Vulnerability Description
The RtlDosPathNameToNtPathName_U API function in NTDLL.DLL in Microsoft Windows 2000 SP4 and XP SP2 does not properly convert DOS style paths with trailing spaces into NT style paths, which allows context-dependent attackers to create files that cannot be accessed through the expected DOS path or prevent access to other similarly named files in the same directory, which prevents those files from being detected or disinfected by certain anti-virus and anti-spyware software.
CVSS Score
LOW
Affected Products
| Vendor | Product | Versions |
|---|---|---|
| Microsoft | Windows 2000 | All versions |
| Microsoft | Windows Xp | All versions |
References
- http://www.48bits.com/advisories/rtldospath.pdfExploitVendor Advisory
- http://www.osvdb.org/25761
- http://www.securityfocus.com/archive/1/433583/100/0/threaded
- http://www.securityfocus.com/bid/17934Exploit
- https://exchange.xforce.ibmcloud.com/vulnerabilities/26487
- http://www.48bits.com/advisories/rtldospath.pdfExploitVendor Advisory
- http://www.osvdb.org/25761
- http://www.securityfocus.com/archive/1/433583/100/0/threaded
- http://www.securityfocus.com/bid/17934Exploit
- https://exchange.xforce.ibmcloud.com/vulnerabilities/26487
FAQ
What is CVE-2006-2334?
CVE-2006-2334 is a vulnerability with a CVSS score of 2.1 (LOW). The RtlDosPathNameToNtPathName_U API function in NTDLL.DLL in Microsoft Windows 2000 SP4 and XP SP2 does not properly convert DOS style paths with trailing spaces into NT style paths, which allows con...

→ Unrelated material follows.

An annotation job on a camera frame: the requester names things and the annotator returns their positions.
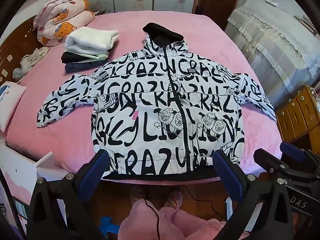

How severe is CVE-2006-2334?
CVE-2006-2334 has been rated LOW with a CVSS base score of 2.1/10. Review the CVSS metrics above for detailed severity breakdown.
Is there a patch for CVE-2006-2334?
Check the references section above for vendor advisories and patch information. Affected products include: Microsoft Windows 2000, Microsoft Windows Xp.